On the other hand, cyber threats certainly cannot be faced only by giving up the potentials offered
by the IT systems and their interconnection within the network, thus losing the increase of productivity
and efficiency linked with computerization. The answer should be systematic, aimed at raising the
citizens’ awareness, the “duty of care” of companies and the International “due diligence” of the country
about the cyber threat.
It is crucial that in this process of collective raising awareness, we shift from an idea of “IT system
security” or “IT security” to that of “cyber threat management”. This means, among other things, to
define a process that respects the Constitution principles regarding, for example, the business activity
management in order neither to contrast the social benefit nor to affect safety, freedom and human
dignity. This consideration implies that the cyber security perspective is not to be seen just in
technologic terms, but rather requires taking into account the overall legal and formal duties and the
principles of social interest, into which the public and private framework need to converge. For this
reason, the duty of protection should become part of the top management responsibility of an
organization, as it requires a specific and accurate evaluation by the ones who have the direction and
management power.
In this context, the research community felt the need to define a series of coordinated actions to be
taken in order to manage the cyber risk. Such actions involve the organization and the technology
departments of the company, in addition to the financial management of the risk, also through the
establishment of a residual risk management strategy and a strategy to protect the company balance.

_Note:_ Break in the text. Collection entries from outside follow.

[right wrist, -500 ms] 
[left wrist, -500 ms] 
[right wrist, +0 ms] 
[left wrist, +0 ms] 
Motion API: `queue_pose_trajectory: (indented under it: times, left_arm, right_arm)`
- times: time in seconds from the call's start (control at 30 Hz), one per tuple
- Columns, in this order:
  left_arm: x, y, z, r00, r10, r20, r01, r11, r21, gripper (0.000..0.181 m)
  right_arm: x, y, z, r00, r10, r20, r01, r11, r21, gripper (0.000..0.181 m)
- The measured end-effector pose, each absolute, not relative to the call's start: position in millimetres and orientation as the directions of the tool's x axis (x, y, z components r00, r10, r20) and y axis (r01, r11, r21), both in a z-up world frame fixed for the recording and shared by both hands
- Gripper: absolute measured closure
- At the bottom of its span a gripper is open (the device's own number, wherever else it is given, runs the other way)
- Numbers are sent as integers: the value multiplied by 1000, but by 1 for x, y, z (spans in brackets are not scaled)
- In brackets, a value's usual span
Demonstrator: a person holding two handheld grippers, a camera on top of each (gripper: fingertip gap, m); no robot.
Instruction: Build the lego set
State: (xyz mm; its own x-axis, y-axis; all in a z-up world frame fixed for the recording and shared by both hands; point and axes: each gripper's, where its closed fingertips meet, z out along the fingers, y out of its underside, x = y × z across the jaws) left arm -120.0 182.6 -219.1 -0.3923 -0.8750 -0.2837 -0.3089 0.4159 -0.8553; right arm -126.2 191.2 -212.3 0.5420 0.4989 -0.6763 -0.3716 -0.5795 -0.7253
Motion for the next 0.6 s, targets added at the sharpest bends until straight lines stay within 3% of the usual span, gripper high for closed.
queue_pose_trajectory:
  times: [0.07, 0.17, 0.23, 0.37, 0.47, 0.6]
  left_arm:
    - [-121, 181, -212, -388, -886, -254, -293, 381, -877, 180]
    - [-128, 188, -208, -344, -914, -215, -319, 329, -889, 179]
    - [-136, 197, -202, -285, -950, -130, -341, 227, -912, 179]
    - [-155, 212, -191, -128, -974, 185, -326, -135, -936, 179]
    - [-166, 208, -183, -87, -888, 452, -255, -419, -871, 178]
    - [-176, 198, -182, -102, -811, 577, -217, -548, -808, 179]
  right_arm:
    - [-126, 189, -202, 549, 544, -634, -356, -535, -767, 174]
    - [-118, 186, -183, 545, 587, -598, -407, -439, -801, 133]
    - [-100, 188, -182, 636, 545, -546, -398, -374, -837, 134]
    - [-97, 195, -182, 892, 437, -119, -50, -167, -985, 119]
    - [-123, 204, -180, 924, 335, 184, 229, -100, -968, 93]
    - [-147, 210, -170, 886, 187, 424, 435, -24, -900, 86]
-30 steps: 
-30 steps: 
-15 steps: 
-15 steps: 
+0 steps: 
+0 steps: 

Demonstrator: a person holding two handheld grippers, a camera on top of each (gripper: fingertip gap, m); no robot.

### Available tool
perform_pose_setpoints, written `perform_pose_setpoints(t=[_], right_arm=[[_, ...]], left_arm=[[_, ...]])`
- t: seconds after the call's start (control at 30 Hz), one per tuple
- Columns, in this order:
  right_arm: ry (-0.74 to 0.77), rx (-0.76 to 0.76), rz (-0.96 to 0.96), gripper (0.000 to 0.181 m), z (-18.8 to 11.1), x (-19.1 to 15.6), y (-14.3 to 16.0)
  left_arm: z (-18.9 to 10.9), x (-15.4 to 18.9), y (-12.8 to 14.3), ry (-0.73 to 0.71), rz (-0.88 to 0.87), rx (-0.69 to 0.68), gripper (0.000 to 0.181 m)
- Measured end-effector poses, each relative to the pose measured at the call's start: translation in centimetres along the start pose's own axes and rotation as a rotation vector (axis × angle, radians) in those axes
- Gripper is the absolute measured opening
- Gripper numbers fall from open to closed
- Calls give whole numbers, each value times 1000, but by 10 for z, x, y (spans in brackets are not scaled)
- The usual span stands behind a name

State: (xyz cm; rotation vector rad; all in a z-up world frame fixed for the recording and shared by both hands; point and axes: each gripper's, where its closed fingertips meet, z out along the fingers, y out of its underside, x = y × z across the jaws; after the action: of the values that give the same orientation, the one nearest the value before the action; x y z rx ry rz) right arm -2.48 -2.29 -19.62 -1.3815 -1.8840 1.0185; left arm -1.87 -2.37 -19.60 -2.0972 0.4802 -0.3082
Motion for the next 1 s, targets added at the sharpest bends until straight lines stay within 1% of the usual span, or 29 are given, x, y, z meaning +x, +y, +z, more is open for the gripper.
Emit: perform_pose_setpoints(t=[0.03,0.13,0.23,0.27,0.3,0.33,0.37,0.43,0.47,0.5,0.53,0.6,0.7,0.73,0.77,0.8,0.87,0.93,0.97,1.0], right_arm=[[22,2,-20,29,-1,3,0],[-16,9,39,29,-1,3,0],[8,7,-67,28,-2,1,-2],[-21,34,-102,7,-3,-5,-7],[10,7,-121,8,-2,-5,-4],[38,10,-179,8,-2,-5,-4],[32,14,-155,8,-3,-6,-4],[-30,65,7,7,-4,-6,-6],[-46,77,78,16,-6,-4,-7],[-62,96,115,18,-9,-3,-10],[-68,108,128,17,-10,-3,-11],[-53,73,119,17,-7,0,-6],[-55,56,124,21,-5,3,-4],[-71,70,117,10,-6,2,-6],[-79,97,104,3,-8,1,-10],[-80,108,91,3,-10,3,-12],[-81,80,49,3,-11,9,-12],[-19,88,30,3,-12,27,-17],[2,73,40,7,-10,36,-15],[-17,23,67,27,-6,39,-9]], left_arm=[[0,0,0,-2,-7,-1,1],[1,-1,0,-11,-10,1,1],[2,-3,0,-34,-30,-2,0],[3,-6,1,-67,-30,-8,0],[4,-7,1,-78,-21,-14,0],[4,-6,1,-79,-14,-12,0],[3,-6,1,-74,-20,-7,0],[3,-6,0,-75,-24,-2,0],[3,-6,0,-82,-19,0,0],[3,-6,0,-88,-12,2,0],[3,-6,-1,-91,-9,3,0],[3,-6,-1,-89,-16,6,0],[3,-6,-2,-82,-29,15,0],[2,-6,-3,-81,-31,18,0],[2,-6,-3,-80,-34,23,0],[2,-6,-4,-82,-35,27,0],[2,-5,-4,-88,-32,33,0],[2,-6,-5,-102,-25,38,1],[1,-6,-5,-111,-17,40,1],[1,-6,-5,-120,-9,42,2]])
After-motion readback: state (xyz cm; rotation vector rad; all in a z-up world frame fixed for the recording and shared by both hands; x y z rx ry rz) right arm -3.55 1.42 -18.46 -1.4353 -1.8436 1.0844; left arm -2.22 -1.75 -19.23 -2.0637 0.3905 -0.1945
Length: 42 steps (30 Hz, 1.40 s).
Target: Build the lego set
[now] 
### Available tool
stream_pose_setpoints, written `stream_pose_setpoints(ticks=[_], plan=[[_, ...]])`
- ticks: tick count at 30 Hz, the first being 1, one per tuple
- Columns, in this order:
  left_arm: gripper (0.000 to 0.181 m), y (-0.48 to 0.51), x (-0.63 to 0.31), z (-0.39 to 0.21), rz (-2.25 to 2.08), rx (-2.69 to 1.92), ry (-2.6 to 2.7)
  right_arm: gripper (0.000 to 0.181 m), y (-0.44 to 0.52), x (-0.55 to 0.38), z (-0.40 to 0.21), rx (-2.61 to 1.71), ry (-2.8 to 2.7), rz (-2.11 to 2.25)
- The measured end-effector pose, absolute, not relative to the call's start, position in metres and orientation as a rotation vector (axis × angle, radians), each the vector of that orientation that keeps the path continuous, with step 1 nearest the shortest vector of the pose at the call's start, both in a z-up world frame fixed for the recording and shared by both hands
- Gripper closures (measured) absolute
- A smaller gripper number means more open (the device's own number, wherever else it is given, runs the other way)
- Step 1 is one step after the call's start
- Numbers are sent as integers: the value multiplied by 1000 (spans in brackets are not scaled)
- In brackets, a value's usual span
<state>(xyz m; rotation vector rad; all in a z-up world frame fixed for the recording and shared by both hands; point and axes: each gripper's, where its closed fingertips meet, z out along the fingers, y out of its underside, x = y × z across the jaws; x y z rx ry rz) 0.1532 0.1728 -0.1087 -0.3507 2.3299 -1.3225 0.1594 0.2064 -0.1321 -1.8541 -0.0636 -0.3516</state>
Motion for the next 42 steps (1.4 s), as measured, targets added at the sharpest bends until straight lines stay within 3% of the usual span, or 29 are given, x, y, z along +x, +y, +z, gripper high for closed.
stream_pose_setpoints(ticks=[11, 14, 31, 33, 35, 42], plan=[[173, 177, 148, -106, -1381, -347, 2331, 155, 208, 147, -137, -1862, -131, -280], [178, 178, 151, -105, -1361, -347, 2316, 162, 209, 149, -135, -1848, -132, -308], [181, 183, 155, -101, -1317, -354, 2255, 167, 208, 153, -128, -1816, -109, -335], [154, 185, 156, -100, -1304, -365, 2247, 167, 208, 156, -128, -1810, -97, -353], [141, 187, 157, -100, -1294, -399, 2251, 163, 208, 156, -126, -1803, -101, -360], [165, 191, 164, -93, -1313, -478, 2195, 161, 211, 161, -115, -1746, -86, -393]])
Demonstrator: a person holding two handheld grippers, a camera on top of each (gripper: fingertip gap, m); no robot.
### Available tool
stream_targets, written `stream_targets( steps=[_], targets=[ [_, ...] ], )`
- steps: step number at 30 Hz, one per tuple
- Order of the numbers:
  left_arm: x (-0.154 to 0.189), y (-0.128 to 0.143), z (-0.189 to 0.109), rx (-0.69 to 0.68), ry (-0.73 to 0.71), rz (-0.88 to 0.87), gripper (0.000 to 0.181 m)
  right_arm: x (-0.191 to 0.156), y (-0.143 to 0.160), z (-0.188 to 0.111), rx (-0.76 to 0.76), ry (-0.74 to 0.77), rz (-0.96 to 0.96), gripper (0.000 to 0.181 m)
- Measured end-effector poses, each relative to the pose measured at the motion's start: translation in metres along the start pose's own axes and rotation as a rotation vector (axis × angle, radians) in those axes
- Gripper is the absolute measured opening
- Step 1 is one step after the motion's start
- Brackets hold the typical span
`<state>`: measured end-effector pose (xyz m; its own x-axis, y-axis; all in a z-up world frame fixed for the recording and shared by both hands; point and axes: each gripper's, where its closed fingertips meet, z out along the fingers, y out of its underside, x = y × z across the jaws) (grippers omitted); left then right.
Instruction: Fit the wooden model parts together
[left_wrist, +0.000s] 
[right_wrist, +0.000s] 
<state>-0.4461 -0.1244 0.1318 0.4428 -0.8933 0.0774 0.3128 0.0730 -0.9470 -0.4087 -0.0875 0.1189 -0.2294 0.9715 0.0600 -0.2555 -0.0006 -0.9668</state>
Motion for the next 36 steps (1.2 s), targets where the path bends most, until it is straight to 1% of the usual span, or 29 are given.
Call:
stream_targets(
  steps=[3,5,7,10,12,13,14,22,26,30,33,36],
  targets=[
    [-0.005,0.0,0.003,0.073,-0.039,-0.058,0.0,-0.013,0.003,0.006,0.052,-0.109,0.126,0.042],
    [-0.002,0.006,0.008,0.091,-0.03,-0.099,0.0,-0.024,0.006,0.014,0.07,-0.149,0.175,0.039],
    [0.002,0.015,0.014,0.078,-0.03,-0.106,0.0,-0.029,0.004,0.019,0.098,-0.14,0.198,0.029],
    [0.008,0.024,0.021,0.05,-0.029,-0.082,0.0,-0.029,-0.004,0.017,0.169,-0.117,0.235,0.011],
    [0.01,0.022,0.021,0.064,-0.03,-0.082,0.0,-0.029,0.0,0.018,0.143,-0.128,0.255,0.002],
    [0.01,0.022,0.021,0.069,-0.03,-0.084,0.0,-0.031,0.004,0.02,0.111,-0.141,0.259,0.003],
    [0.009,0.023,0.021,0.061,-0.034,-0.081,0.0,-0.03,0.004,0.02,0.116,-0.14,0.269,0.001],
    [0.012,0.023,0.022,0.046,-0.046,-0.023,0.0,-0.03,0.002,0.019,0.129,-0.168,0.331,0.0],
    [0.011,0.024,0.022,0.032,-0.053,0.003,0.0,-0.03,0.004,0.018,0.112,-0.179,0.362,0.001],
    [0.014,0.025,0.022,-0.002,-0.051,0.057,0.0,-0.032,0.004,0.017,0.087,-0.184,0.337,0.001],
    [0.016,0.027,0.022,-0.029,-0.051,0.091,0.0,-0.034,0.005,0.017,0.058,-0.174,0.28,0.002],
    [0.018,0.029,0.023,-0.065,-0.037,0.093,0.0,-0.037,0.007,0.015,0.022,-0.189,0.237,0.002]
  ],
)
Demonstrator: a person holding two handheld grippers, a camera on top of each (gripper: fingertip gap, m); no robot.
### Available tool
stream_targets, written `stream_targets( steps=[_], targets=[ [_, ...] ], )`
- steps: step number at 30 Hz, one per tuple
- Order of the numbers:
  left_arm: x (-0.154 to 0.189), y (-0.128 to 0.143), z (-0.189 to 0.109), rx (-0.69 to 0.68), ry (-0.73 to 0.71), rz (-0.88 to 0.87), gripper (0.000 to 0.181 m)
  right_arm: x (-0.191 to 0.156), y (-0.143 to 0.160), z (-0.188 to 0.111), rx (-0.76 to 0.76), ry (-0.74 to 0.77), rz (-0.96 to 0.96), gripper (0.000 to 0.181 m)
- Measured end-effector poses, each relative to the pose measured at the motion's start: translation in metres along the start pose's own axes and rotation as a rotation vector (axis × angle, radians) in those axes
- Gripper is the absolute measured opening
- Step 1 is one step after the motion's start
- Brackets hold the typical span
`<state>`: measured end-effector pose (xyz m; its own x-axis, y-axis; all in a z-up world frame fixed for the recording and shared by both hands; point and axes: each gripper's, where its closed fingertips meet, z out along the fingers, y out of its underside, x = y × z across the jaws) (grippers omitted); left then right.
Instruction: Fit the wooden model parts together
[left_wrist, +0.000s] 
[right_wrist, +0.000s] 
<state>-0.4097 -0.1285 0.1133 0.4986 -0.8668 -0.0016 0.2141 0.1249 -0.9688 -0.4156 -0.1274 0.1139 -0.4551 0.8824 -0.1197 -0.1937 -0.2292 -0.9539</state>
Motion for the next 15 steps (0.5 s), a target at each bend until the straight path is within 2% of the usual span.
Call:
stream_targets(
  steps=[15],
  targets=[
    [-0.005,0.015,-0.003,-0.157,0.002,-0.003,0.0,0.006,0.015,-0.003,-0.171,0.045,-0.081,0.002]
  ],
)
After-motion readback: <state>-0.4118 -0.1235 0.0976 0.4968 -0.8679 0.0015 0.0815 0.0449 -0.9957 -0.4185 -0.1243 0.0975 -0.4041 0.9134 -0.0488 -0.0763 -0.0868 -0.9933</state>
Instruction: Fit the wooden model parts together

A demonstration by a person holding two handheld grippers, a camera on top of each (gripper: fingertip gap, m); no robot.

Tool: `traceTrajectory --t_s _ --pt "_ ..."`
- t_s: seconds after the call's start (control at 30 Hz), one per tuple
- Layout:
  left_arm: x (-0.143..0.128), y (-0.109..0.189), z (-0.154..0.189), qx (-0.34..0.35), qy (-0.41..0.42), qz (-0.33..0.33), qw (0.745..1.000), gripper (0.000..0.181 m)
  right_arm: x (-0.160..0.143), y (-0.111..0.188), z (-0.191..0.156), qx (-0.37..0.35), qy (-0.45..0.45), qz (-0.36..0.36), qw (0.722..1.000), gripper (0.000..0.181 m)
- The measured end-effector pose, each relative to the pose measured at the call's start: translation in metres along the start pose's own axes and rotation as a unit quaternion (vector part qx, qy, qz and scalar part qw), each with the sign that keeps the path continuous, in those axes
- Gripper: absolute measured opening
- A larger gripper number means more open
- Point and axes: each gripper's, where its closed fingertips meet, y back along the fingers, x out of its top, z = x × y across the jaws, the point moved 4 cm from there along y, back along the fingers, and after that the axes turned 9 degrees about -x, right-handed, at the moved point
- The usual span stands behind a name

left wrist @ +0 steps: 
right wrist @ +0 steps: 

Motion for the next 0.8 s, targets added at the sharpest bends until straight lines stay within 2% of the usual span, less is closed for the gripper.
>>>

Furthermore, the cyber risk is intrinsically highly dynamic. It changes as threats, technology and
regulations change. In order to start approaching this issue in a way which is useful for the country
system (State, enterprises and citizens), common grounds (a.k.a. Frameworks) have been designed, in
which the various production sectors, government agencies and regulated sectors can recognize their
business, so to align their cyber security policies in a steadily developing process. To reach this aim, a
common Framework should be first neutral both in terms of business-risk management policies and in
terms of technology, so that each player could keep on using its own risk management tools, managing
its technology assets while monitoring at the same time the compliance with sector standards. A
Framework may help an enterprise to plan a cyber-risk management strategy, developed over the time
according to its business, size and other distinguishing and specific elements of the enterprise.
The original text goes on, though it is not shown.